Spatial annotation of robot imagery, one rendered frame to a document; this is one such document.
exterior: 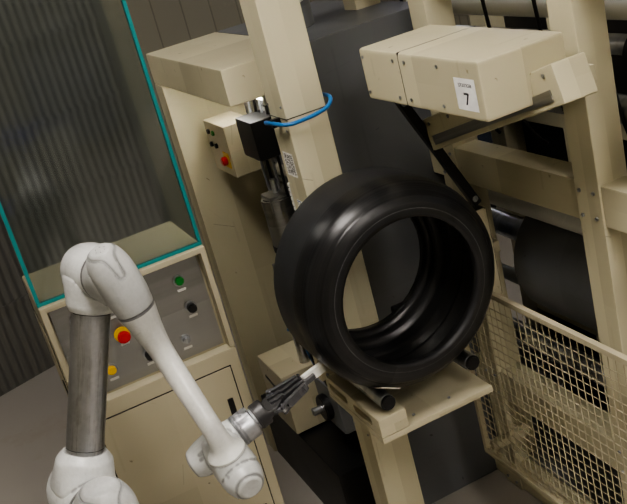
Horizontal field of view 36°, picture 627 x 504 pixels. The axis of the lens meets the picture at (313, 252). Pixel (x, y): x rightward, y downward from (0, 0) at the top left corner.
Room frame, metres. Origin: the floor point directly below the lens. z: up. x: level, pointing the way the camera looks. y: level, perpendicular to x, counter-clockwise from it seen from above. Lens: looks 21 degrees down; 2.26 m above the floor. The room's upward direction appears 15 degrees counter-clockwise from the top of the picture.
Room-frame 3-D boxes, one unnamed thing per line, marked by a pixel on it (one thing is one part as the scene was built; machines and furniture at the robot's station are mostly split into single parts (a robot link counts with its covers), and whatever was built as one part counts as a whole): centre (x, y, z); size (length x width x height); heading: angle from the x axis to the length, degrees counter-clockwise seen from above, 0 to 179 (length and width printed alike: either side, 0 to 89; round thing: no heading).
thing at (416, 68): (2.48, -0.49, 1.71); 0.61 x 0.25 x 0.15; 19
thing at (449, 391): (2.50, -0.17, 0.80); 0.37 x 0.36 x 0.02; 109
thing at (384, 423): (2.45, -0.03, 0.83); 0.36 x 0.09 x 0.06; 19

> _EXERCISE AIM_
Write the listing above out again exactly, dropping each image.

> _RESULT BELOW_
Spatial annotation of robot imagery, one rendered frame to a document; this is one such document.
exterior: 
Horizontal field of view 36°, picture 627 x 504 pixels. The axis of the lens meets the picture at (313, 252). Pixel (x, y): x rightward, y downward from (0, 0) at the top left corner.
Room frame, metres. Origin: the floor point directly below the lens. z: up. x: level, pointing the way the camera looks. y: level, perpendicular to x, counter-clockwise from it seen from above. Lens: looks 21 degrees down; 2.26 m above the floor. The room's upward direction appears 15 degrees counter-clockwise from the top of the picture.
Room-frame 3-D boxes, one unnamed thing per line, marked by a pixel on it (one thing is one part as the scene was built; machines and furniture at the robot's station are mostly split into single parts (a robot link counts with its covers), and whatever was built as one part counts as a whole): centre (x, y, z); size (length x width x height); heading: angle from the x axis to the length, degrees counter-clockwise seen from above, 0 to 179 (length and width printed alike: either side, 0 to 89; round thing: no heading).
thing at (416, 68): (2.48, -0.49, 1.71); 0.61 x 0.25 x 0.15; 19
thing at (449, 391): (2.50, -0.17, 0.80); 0.37 x 0.36 x 0.02; 109
thing at (384, 423): (2.45, -0.03, 0.83); 0.36 x 0.09 x 0.06; 19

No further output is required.